§ **Your assignment**: Copy out each line below exactly as it appears.

§ **Input data**:
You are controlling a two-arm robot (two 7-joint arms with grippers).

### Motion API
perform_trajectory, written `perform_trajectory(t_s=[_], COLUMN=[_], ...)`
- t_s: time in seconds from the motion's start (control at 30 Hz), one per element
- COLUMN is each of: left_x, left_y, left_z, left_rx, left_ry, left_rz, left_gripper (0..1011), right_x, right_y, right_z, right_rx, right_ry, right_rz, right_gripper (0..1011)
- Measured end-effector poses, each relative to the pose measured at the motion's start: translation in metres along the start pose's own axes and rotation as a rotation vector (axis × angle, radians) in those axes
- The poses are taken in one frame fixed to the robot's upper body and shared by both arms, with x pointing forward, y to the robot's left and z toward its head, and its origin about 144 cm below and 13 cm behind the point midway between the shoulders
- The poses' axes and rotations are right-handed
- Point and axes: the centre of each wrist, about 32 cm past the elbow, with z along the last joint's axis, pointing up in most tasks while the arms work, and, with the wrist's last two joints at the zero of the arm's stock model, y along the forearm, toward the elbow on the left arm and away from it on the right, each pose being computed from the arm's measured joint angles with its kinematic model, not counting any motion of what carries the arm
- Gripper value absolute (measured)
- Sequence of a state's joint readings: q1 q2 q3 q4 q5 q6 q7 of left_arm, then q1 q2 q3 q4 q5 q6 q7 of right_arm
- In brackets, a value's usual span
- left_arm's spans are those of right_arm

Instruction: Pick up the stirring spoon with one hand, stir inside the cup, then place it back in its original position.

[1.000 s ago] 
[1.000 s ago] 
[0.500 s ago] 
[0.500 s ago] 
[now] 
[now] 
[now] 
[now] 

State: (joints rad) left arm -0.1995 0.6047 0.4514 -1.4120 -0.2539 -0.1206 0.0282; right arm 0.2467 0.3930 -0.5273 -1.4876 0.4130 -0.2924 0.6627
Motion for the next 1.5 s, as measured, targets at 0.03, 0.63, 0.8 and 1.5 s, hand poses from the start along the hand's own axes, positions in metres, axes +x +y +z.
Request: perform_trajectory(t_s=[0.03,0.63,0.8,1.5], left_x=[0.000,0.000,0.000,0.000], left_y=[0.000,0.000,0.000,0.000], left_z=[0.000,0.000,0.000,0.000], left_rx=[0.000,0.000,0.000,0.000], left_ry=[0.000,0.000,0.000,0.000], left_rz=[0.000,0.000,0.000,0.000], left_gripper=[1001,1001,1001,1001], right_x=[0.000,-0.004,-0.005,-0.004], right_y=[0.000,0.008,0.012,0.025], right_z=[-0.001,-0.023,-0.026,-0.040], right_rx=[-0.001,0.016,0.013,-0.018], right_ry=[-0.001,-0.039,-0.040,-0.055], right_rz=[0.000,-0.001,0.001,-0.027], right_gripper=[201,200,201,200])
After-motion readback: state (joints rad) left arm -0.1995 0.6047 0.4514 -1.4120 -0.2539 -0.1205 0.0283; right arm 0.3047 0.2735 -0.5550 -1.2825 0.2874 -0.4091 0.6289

§ **Finished exercise**:
You are controlling a two-arm robot (two 7-joint arms with grippers).

### Motion API
perform_trajectory, written `perform_trajectory(t_s=[_], COLUMN=[_], ...)`
- t_s: time in seconds from the motion's start (control at 30 Hz), one per element
- COLUMN is each of: left_x, left_y, left_z, left_rx, left_ry, left_rz, left_gripper (0..1011), right_x, right_y, right_z, right_rx, right_ry, right_rz, right_gripper (0..1011)
- Measured end-effector poses, each relative to the pose measured at the motion's start: translation in metres along the start pose's own axes and rotation as a rotation vector (axis × angle, radians) in those axes
- The poses are taken in one frame fixed to the robot's upper body and shared by both arms, with x pointing forward, y to the robot's left and z toward its head, and its origin about 144 cm below and 13 cm behind the point midway between the shoulders
- The poses' axes and rotations are right-handed
- Point and axes: the centre of each wrist, about 32 cm past the elbow, with z along the last joint's axis, pointing up in most tasks while the arms work, and, with the wrist's last two joints at the zero of the arm's stock model, y along the forearm, toward the elbow on the left arm and away from it on the right, each pose being computed from the arm's measured joint angles with its kinematic model, not counting any motion of what carries the arm
- Gripper value absolute (measured)
- Sequence of a state's joint readings: q1 q2 q3 q4 q5 q6 q7 of left_arm, then q1 q2 q3 q4 q5 q6 q7 of right_arm
- In brackets, a value's usual span
- left_arm's spans are those of right_arm

Instruction: Pick up the stirring spoon with one hand, stir inside the cup, then place it back in its original position.

[1.000 s ago] 
[1.000 s ago] 
[0.500 s ago] 
[0.500 s ago] 
[now] 
[now] 
[now] 
[now] 

State: (joints rad) left arm -0.1995 0.6047 0.4514 -1.4120 -0.2539 -0.1206 0.0282; right arm 0.2467 0.3930 -0.5273 -1.4876 0.4130 -0.2924 0.6627
Motion for the next 1.5 s, as measured, targets at 0.03, 0.63, 0.8 and 1.5 s, hand poses from the start along the hand's own axes, positions in metres, axes +x +y +z.
Request: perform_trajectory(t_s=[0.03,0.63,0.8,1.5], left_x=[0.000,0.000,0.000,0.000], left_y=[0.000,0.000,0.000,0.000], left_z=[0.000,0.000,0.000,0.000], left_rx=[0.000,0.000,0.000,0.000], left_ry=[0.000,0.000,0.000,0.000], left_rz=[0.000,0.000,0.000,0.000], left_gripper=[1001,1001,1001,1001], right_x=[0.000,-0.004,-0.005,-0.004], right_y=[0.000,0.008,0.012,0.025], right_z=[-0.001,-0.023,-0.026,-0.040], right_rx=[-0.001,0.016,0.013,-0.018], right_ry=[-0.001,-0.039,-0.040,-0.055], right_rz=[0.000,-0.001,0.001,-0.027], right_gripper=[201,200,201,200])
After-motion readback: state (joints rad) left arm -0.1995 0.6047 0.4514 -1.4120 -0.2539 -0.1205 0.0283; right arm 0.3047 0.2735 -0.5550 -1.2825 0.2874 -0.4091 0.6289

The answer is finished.